--- Your instructions ---
The pictures get left out, but everything else in the listing below must be duplicated exactly.

Supplied information START

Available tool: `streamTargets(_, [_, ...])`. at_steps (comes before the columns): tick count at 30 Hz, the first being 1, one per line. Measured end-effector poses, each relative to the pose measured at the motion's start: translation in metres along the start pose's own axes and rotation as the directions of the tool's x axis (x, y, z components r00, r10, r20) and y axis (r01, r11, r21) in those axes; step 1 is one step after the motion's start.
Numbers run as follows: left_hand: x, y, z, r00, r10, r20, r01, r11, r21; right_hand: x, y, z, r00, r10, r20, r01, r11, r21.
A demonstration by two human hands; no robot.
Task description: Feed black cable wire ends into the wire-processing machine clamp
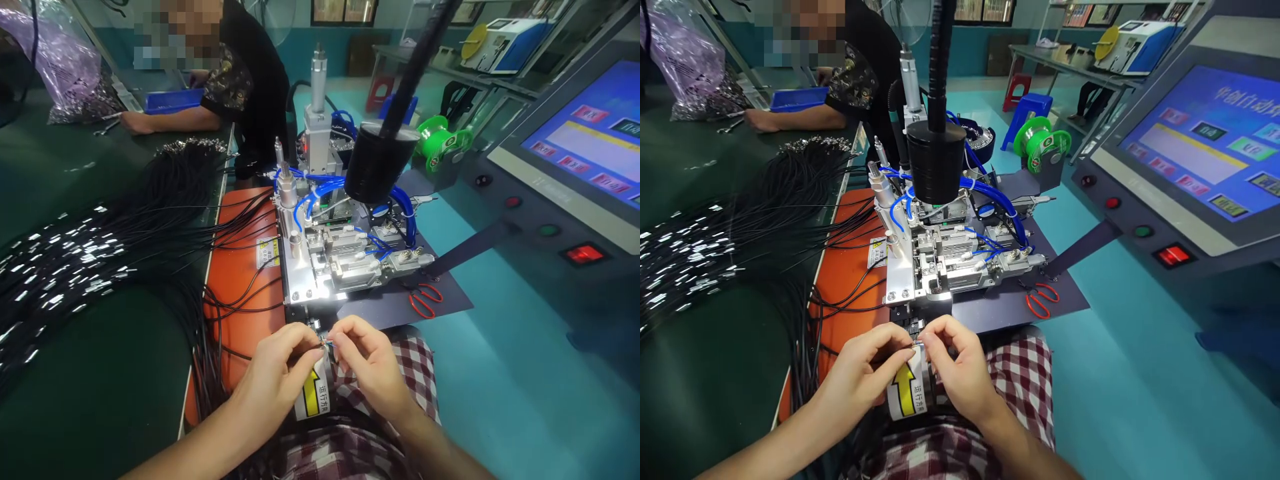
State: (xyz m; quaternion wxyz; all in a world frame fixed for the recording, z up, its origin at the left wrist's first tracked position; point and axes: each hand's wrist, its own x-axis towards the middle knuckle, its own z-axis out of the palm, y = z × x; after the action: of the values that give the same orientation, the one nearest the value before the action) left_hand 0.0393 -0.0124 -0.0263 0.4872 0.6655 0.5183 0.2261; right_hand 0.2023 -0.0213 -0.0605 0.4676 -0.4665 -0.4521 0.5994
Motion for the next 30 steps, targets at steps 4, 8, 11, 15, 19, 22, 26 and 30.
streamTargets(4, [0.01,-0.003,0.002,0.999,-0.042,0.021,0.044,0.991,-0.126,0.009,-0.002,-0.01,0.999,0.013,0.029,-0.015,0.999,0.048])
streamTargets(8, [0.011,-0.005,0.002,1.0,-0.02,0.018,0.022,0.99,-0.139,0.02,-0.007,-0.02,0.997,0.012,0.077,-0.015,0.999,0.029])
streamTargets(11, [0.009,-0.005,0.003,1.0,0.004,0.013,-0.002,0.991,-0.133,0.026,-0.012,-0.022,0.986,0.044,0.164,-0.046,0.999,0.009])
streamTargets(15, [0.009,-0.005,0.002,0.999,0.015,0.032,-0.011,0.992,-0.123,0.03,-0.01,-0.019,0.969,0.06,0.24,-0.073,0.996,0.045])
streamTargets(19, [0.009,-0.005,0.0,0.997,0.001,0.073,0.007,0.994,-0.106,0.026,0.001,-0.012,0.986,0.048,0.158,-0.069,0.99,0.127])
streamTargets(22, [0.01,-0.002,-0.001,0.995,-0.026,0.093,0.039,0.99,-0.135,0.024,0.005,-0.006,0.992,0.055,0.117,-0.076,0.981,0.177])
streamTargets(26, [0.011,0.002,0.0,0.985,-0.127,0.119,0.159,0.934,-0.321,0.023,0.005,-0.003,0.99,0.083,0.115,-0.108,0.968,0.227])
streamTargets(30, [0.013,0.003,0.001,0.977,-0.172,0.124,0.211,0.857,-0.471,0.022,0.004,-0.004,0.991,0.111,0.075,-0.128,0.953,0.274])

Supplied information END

--- Problem solution ---
Available tool: `streamTargets(_, [_, ...])`. at_steps (comes before the columns): tick count at 30 Hz, the first being 1, one per line. Measured end-effector poses, each relative to the pose measured at the motion's start: translation in metres along the start pose's own axes and rotation as the directions of the tool's x axis (x, y, z components r00, r10, r20) and y axis (r01, r11, r21) in those axes; step 1 is one step after the motion's start.
Numbers run as follows: left_hand: x, y, z, r00, r10, r20, r01, r11, r21; right_hand: x, y, z, r00, r10, r20, r01, r11, r21.
A demonstration by two human hands; no robot.
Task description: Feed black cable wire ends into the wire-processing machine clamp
State: (xyz m; quaternion wxyz; all in a world frame fixed for the recording, z up, its origin at the left wrist's first tracked position; point and axes: each hand's wrist, its own x-axis towards the middle knuckle, its own z-axis out of the palm, y = z × x; after the action: of the values that give the same orientation, the one nearest the value before the action) left_hand 0.0393 -0.0124 -0.0263 0.4872 0.6655 0.5183 0.2261; right_hand 0.2023 -0.0213 -0.0605 0.4676 -0.4665 -0.4521 0.5994
Motion for the next 30 steps, targets at steps 4, 8, 11, 15, 19, 22, 26 and 30.
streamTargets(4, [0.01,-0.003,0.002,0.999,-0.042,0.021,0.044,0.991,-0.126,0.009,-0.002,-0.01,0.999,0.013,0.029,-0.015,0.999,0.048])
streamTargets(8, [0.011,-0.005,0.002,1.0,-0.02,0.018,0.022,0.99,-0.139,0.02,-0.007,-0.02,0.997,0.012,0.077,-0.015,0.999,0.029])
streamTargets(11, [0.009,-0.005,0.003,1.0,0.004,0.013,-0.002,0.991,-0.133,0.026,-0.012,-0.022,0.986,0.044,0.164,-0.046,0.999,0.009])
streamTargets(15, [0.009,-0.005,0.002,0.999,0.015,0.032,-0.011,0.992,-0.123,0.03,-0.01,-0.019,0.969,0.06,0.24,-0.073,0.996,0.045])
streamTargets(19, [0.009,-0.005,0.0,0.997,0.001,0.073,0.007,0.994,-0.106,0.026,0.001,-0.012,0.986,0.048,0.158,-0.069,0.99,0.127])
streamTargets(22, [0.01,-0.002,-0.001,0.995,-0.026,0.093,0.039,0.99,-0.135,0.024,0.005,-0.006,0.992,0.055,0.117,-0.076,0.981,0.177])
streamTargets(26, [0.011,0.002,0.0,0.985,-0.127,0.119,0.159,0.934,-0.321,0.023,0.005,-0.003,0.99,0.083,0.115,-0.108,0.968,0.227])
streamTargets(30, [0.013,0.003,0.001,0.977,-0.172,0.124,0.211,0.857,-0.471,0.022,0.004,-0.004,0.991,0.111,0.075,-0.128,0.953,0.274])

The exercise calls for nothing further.